#### INSTRUCTIONS TO FOLLOW:
Beneath this line are the data; copy exactly the part of them that opens with the line containing "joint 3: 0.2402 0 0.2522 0" and closes with the line containing "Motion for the", and only that part.

#### DATA SECTION:
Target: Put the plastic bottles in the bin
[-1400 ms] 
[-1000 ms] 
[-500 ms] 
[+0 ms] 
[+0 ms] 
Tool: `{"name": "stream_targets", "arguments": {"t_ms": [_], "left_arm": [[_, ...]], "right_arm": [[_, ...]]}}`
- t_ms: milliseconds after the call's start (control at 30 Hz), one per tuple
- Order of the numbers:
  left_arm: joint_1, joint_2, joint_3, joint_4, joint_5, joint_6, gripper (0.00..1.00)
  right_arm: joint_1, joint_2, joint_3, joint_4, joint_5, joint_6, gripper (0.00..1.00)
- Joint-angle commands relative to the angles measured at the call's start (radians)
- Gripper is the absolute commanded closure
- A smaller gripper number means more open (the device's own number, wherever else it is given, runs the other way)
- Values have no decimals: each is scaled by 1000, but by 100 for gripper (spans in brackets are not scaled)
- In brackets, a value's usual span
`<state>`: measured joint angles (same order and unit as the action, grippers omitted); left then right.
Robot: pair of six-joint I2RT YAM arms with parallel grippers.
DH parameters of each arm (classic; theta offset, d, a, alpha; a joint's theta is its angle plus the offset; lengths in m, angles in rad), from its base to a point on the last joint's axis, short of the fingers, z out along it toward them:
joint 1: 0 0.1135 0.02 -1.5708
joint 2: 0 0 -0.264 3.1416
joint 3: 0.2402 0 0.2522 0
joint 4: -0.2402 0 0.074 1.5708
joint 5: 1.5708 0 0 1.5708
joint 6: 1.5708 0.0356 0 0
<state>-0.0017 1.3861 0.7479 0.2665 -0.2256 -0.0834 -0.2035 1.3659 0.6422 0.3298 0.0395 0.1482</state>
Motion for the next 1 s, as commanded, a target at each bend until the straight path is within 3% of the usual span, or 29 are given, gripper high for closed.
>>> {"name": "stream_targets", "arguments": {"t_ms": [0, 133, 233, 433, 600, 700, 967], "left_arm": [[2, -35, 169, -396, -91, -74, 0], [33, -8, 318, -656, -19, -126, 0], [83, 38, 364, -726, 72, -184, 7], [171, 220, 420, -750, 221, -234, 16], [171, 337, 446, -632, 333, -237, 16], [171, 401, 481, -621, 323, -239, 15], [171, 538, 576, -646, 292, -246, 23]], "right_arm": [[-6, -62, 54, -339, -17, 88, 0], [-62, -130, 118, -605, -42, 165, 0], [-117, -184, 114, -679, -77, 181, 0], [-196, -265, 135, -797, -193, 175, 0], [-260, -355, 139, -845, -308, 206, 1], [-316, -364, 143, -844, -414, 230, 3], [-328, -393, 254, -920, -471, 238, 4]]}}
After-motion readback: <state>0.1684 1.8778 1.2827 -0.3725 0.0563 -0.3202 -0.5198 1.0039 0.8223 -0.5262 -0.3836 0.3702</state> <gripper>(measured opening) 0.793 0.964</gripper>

#### SOLUTION TO THIS PROBLEM:
joint 3: 0.2402 0 0.2522 0
joint 4: -0.2402 0 0.074 1.5708
joint 5: 1.5708 0 0 1.5708
joint 6: 1.5708 0.0356 0 0
<state>-0.0017 1.3861 0.7479 0.2665 -0.2256 -0.0834 -0.2035 1.3659 0.6422 0.3298 0.0395 0.1482</state>
Motion for the next 1 s, as commanded, a target at each bend until the straight path is within 3% of the usual span, or 29 are given, gripper high for closed.

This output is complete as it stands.